LAST WORD

The great Indian paradox

When I was at school in Mumbai in the late 1960s, a survey was conducted in selected schools around the world. My school was picked, and so we 11- and 12-year olds were presented with a number of riddles to solve. The purpose was to study attitudes to gender, but that was deliberately not explained.

I do not remember much about the test, but one question has stayed in my mind. Respondents were told a story that ended in a riddle: A man is driving an automobile with his father and has a serious accident. The father is critically injured and is rushed to the hospital. The man, who is uninjured, is waiting anxiously outside the operating theatre when a white-coated surgeon comes out, embraces him and weeps, “My son, my son.” The question was, how could this be?

Illustration: Bhaskaran Illustration: Bhaskaran

Many were nonplussed. Had the father made a miraculous recovery? Or, had he died on the operating table and was this now his ghost?

The answer, of course—and it may seem obvious today—was that the surgeon is his mother. Indian students, in a country where the first woman doctor graduated in the 1890s, had little problem with the riddle in the 1960s—over 90 per cent of us got it right. But, in other countries, the figures were very different. In Sweden some 30 per cent answered correctly, in the UK only 12 per cent of the students could figure out the response, and in the United States the number of right answers dropped to about 5 per cent. The students were not stupid; they simply could not conceive of a woman surgeon.

I was reminded of this episode when I came across a report of the International Society of Women Airline Pilots; India has one of the world’s highest percentages of women piloting commercial airliners. Across the world, as a whole, only one out of every 20 flights is likely to be flown by a woman. In India, it is double the world average.
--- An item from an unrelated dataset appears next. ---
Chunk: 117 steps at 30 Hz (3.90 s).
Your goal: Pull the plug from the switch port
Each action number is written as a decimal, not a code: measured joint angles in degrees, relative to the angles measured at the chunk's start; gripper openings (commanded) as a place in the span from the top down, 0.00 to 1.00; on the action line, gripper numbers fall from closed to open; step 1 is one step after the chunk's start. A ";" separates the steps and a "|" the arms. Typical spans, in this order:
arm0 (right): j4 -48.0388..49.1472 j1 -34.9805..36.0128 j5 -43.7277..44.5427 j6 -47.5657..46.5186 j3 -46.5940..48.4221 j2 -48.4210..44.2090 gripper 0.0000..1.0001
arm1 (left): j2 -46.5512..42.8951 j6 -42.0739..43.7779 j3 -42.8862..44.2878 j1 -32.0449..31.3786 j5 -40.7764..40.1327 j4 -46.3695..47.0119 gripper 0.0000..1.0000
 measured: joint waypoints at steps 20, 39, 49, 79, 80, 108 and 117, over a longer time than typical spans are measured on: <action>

There are 1,092 fully-qualified women pilots in India—12.41 per cent of the total number of 8,797 desi pilots. What is even more striking is that this figure has doubled in four years since 2014, and it may well double again by 2022.

The global average stands at 5.47 per cent. Only 8,477 pilots of the world’s 1,54,957 are women. India alone accounts for 13 per cent of them. India has more female pilots than most western countries, and 50 per cent more than China, which has just 713 women holding a commercial pilot’s license.

One more interesting statistic: 385 Indian women pilots are captains, who command the flights they pilot. That is 4.38 per cent of all Indian pilots. Globally, only 1.5 per cent of all pilots are women captains.

Our individual airlines come out looking very good, too: 5.9 per cent of British Airways pilots, and 7.4 per cent of United Airlines, are women; the corresponding figure for IndiGo is 13.87 per cent. These three airlines each have the highest percentage of women pilots in their respective countries.

What is remarkable about all this is not that India represents some global paragon of enlightened gender mainstreaming. We have to admit that we have several deficiencies: our women are often condemned to drudgery and exploitation, and are underpaid. But, we can call it the Indian paradox. We have had some of the first, best and most of the world’s women lawyers, CEOs, advertising agency heads, doctors, pilots and political leaders. The first woman to earn an Oxford lawyer’s degree was an Indian, Cornelia Sorabji. One of the first women heads of a democratic government in the world was Indira Gandhi.

After all that, flying a plane should be a breeze.